È stato recentemente pubblicato sulle pagine del Public Health Emergency Collection dell’Università di Cambridge uno studio di Ronald Brown, professore della School of Public Health and Health Systems della University of Waterloo, in Canada, destinato a suscitare clamore non solo nella comunità scientifica.
Nel trattato si evidenzia come gli esperti del Niaid, il National Institute of Allergy and Infectious Diseases statunitense, in marzo, abbiano nettamente sovrastimato il tasso di mortalità dovuto al Covid.
Tale stima, realizzata sopravvalutando di oltre 10 volte l’effettiva realtà, avrebbe influenzato, di conseguenza, pesantemente, tutti i governi fin dall’inizio della gestione della pandemia, la scorsa primavera.
L’errore sarebbe stato causato dalla confusione ingeneratasi tra l’assunzione di dati attribuibili a due categorie diverse, ma simili nell’accezione: il Case Fatality Rate, che misura la mortalità tra tutti i casi diagnosticati e confermati e l’Infection Fatality Rate, che indica la mortalità tra tutti i contagiati, asintomatici e non diagnosticati compresi.

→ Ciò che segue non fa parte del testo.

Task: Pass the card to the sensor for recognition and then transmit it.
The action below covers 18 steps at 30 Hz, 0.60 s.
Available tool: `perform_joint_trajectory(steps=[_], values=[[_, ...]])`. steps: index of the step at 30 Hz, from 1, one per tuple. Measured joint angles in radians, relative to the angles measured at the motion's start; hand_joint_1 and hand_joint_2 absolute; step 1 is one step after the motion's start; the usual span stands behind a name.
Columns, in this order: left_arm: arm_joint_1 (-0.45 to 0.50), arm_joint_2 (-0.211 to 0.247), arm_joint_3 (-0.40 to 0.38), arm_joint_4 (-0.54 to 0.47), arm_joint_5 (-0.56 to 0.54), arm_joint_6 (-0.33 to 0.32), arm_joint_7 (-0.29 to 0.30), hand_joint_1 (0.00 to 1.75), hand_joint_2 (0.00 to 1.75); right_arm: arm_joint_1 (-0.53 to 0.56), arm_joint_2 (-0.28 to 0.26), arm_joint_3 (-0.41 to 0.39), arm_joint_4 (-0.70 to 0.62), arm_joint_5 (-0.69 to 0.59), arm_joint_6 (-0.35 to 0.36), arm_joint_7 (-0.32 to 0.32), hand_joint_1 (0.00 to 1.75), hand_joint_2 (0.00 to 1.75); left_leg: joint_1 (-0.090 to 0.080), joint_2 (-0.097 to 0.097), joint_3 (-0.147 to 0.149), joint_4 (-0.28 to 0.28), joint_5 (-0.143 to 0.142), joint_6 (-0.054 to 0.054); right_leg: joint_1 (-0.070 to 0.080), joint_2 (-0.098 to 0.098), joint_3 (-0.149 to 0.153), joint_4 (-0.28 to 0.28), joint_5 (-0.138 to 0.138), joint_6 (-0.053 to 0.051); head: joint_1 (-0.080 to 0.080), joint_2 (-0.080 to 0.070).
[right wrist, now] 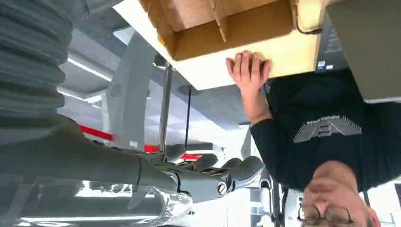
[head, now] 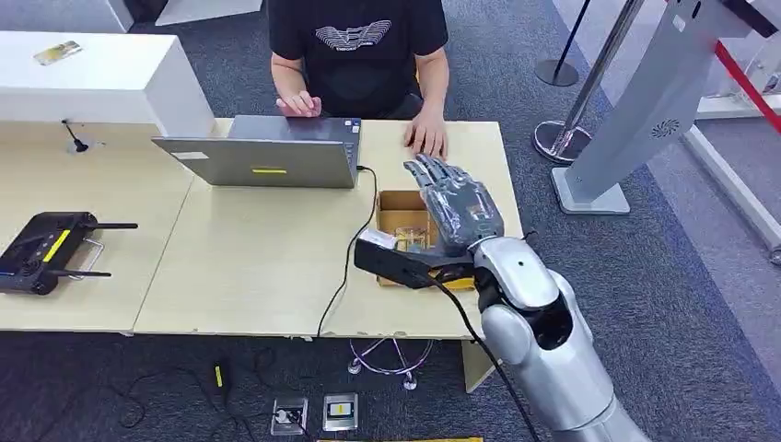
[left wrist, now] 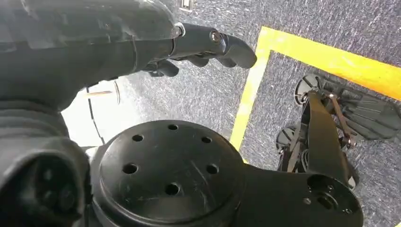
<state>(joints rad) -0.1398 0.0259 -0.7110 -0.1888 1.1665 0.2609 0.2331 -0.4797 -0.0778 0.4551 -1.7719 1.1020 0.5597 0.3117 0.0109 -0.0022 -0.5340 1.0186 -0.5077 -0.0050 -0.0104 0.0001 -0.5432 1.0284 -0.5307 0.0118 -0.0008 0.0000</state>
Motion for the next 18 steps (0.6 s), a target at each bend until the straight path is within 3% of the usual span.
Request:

Applicando come base di calcolo il livello di letalità errato, il tasso di incidenza sulla popolazione delineava quindi un quadro sicuramente molto più allarmante, di dieci volte superiore a quanto poi effettivamente risultato.
È evidente che molti altri fattori hanno poi concorso al ridimensionamento della mortalità inizialmente prevista, non ultime le misure restrittive ed i lockdown messi in atto da moltissimi Paesi, a livello internazionale.
Risulta giocoforza molto difficile valutare la portata di un tale errore di valutazione che, seppur imbarazzante a livello scientifico, è solo un tassello dell’articolato puzzle, generato da una pandemia di tale portata e vastità.